KYE Systems was founded in 1983 in Taipei, Taiwan, by James Jwo (born c. 1959) and Albert Chen. The company originally did not manufacture peripherals but was instead a systems integrator, assembling IBM PC clones for international export, as part of the company's start-up stage. KYE was founded with US$40,000 in capital; Jwo described himself at first having "little money and few connections". In 1984, the company began developing computer peripherals, namely computer mice, for export. In 1985, they introduced their Genius brand of mice, which had become a popular brand in the United States by the late 1980s, according to PC Week. In 1986, they established KYE International Corporation in the United States in Walnut, California, filing its formal articles of incorporation in 1988. In 1990, the KYE International acquired Mouse Systems, a pioneering peripheral manufacturer of Fremont, California. This acquisition expanded KYE's dealer network and allowed them to absorb Mouse Systems' patents on optical mice technology.

KYE continued to expand their international presence in the 1990s, establishing marketing subsidiaries in the United Kingdom in 1991, in Germany in 1993, and in Hong Kong in 1995. Also in 1995, the company opened a large factory in Shenzhen, China, to complement the company's manufacturing of mice in their home factory of Sanchong, Taiwan, which they purchased in 1987. In 1997, the assembly lines in Shenzhen were expanded to produce image scanners, and in 1998, KYE opened up another factory in nearby Dongguan, China.

KYE had their hands in the manufacturing of multimedia products in the early 1990s, producing graphics cards, and sound cards. A subsidiary devoted to publishing multimedia CD-ROMs was opened in 1993, but KYE folded it in 1996.

In 1997, the company introduced the Genius EasyScroll (also sold as the Mouse Systems ProAgio), the first commercially produced mouse with a scroll wheel. The company held the American patents on scroll-wheel technology through to at least 2009.

KYE by 2010 had an OEM roster of Hewlett-Packard (later HP Inc.), Samsung, Acer, Asus, Best Buy, Foxconn, Microsoft, and Logitech. Microsoft was KYE's largest client in 2010, accounting for 30 percent of KYE's output; KYE built some of Microsoft's Xbox controllers and webcams from their factory in Dongguan.

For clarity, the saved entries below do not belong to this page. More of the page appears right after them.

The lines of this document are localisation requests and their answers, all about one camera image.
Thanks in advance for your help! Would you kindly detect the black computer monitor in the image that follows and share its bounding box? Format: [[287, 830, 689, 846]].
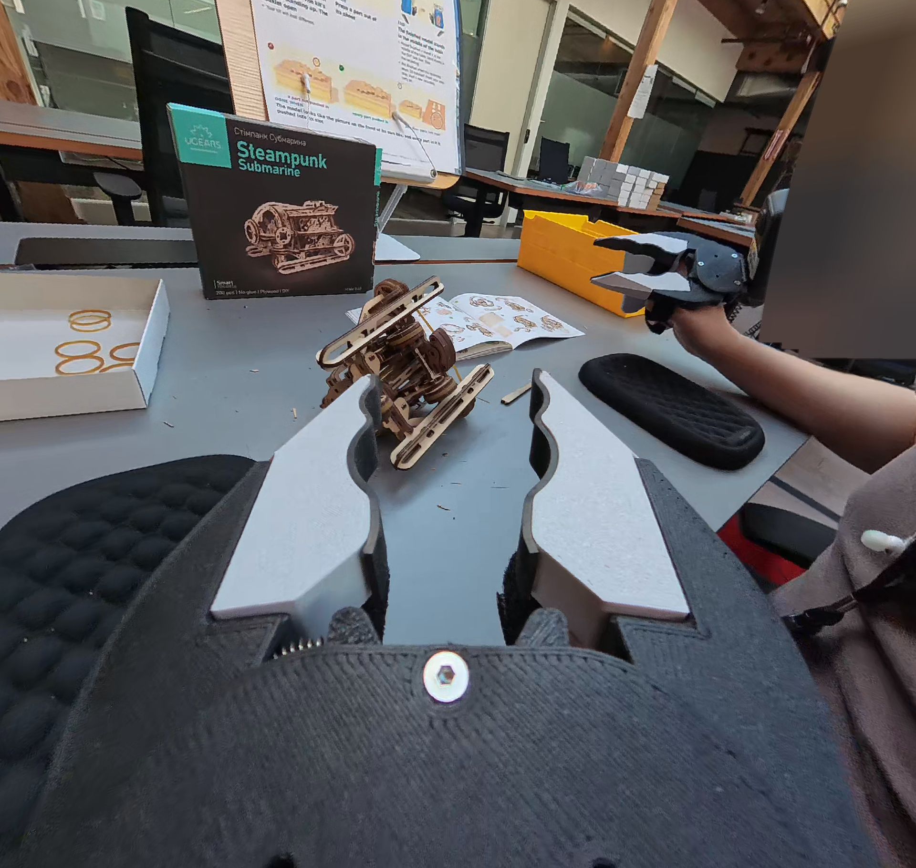
[[125, 6, 235, 227]]

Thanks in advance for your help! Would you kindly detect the person's right hand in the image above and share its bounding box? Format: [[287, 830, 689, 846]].
[[671, 304, 745, 362]]

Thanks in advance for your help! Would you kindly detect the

An April 2010 report by the National Labor Committee wrote of sweatshop-like conditions at the Dongguan factory, which had been recruiting 16- to 18-year-old women for summer jobs. According to the NCL's report, the students worked 15-hour shifts, six or seven days a week, and during breaks rested in cramped dormitories. Pay for the students was set to 65¢ per hour, with a 13¢ deduction for cafeteria services. A single line of 20 to 30 employees had to complete 2,000 Microsoft mice in 12 hours, with management raising the production goal after each shift. The NLC report wrote that the factory was crowded, with nearly 1,000 sharing a roughly 11,025 square foot room, and that workers were prohibited from conversing, listening to music, or using the bathroom outside of breaks. Following the report, Microsoft stated that they had begun taking "appropriate remedial measures in regard to any findings of vendor misconduct", in accordance with their code of conduct for vendors. KYE Systems responded that they set their wages commensurate with Chinese labor regulations and called the report "a one-sided story without offering us a chance to explain". Chinese government officials on April 19, 2010, cited KYE with failing to register nearly 326 workers between the ages of 16 and 18 and imposing excessive amounts of overtime—280 collective hours a week, over the allotted 196. Officials forced KYE to rectify the cited complaints within two weeks.

Between 2008 and 2012, KYE's revenue share in computer peripherals dropped from 69 percent in 2008 to 43 percent, while its revenue share in optical imaging and consumer electronics both grew, from 12 percent and 17 percent respectively in 2008 to roughly a quarter each in 2012. In the third quarter of 2013, the company reported an operating income of NT$64 million.